Maybe now, because I'm expecting it the day before, the griefburst will hit two days early? Grief is sneaky like that. Maybe I'll have two griefbursts, or none until the day after? But I know to expect...something! I'm totally ready for grief to- well, be unpredictable. Which vaguely sounds like I'm back to square one.


But I'll get through whatever it is. It's a miracle I made it this far at all. Another day won't kill me (knock on wood for freak meteor strikes, rampaging llamas, etc). But I'm watching you, grief, studying your patterns, learning the way you think. I'm inside your mind, grief! How does that make you feel? Oh wait, I already know, cuz I'm seeing your thoughts!

Thursday, October 6, 2016

The lamest astrological sign

So I may officially be the worst son ever! Grab the popcorn, kids. So my mom has cancer *uncalled-for rimshot*. One of the first few thoughts that the honorable son of the year had was "I fucking hate my life."

MY life.

She's got the cancer, and I hate my life.

And then, to make things even worse, I went and talked about that private thought on the internet! Did things get a little meta just now? Anyway, the doctors say the cancer is curable, with a surgery that cancer is making all too routine these days. And a friend told me that it's a big thing that they're willing to say it's curable. I guess doctors should know better than to throw "curable" around lightly.

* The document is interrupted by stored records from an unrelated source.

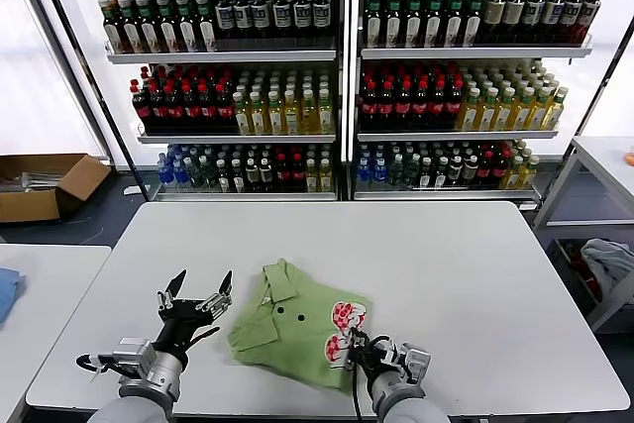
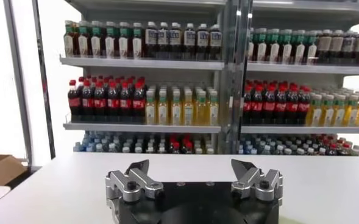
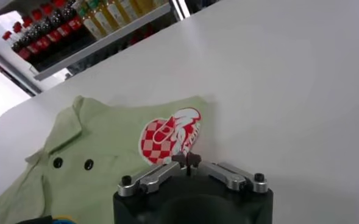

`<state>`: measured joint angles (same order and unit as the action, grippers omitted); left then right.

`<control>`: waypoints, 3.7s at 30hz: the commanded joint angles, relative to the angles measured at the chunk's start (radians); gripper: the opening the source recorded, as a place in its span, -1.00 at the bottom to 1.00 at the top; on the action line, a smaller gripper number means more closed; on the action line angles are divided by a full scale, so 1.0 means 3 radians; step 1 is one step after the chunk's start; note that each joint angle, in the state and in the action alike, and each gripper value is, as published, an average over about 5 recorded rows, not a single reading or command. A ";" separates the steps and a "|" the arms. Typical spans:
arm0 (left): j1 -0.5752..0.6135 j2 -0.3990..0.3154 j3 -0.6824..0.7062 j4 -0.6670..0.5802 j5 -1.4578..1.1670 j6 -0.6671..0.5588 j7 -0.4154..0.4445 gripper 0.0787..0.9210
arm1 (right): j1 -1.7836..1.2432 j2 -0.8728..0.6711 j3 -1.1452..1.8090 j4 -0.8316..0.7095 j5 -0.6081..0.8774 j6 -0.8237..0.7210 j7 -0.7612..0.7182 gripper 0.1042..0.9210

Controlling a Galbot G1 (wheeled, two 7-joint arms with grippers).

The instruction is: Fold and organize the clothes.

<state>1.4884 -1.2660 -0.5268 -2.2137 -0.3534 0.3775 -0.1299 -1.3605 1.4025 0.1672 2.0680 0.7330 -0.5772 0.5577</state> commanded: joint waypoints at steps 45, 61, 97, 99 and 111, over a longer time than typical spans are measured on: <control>0.0343 -0.0262 0.0110 -0.0308 0.0100 0.0004 -0.0006 0.77 | -0.0235 -0.0207 -0.0047 0.0270 -0.0609 0.0006 -0.0007 0.76; 0.0250 -0.0240 0.0103 -0.0161 0.0075 0.0006 0.0006 0.77 | -0.0258 -0.0200 -0.0020 0.0429 -0.0993 0.0212 -0.0213 0.76; 0.0322 -0.0302 -0.0126 -0.0264 -0.0002 0.0014 -0.0015 0.77 | 0.1263 0.0242 -0.0515 -0.1386 -0.1783 0.0161 -0.0535 0.76; 0.0328 -0.0299 -0.0126 -0.0262 -0.0003 0.0015 -0.0015 0.77 | 0.1254 0.0254 -0.0508 -0.1389 -0.1764 0.0154 -0.0523 0.76; 0.0373 -0.0291 -0.0169 -0.0326 -0.0006 0.0005 -0.0006 0.77 | 0.1224 0.0332 -0.0403 -0.1348 -0.1764 0.0302 -0.0593 0.76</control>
<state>1.5987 -1.3523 -0.5734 -2.3052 -0.3554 0.3807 -0.1326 -0.9927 1.4917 0.0327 1.6526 0.2076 -0.5074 0.4007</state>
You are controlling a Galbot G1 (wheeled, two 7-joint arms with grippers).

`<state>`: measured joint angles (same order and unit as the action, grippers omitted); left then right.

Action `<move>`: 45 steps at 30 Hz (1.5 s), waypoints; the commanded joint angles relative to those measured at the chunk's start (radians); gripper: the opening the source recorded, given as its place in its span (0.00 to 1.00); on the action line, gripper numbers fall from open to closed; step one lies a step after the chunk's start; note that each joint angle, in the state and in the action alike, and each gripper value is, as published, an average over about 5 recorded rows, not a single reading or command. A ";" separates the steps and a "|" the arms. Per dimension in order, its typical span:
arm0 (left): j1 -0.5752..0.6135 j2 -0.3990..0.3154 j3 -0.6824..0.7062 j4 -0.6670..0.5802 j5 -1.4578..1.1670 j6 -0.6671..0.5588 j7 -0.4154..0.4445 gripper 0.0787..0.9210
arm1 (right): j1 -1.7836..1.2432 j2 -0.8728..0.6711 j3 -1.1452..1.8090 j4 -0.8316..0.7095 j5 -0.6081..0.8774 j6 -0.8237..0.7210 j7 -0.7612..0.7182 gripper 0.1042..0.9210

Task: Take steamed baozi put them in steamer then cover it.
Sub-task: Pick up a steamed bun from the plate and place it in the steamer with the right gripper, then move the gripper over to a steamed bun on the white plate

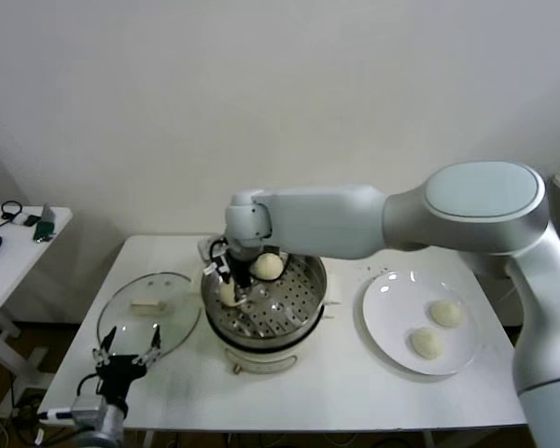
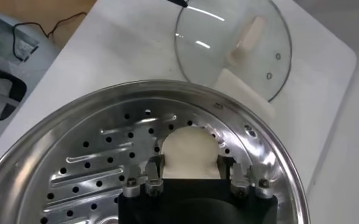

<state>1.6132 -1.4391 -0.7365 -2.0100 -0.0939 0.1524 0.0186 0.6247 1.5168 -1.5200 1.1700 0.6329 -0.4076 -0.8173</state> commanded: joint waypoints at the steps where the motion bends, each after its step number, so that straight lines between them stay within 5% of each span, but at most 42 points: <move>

But it's just a little much for me. Grief for my wife is still attached to me like a tum-


...maybe I won't make that joke. Suffice it to say, my mind has no shortage of things running around it. I hope that it's as simple as they say it is, and my mom gets the surgery and boom! she becomes a badass cancer survivor. But I think that, if anything, grief has prepared me mentally better than I would be otherwise for this news. It's something. I forget if it was Confucius, or maybe Shakespeare, or possibly Socrates who famously said "fuck cancer."

Tuesday, October 4, 2016

2016: Year of the Fog

There's two fogs in grief. One is the fog of shock. That's where most of us grieflings were for a good few months or so after the death. Shock is a survival thing, it's our mind shutting out the bad stuff so we can, you know, not die from it. The other for is a fog of loneliness. That fog doesn't protect you, it just drives you up the wall.

When I think I'm doing well in my grief, something small can trigger my loneliness, and even crying doesn't make it go away. I am a pretty extreme case, though, where I went from being a lonely teenager, to an 11-year relationship that went quite codependent, and now I'm back to the loneliness. I've said it before, I suck at keeping myself company.


Shock fog makes you do things like sleep, and watch Netflix, and bullshit small-talk about politics. Loneliness fog makes you do things like draft online dating profiles over and over, and hate your friends when they ignore you for a few minutes, and change your masturbation habits. Loneliness fog can only be cured by time, and positive human interaction. But for grieflings, positive human interaction is...complicated.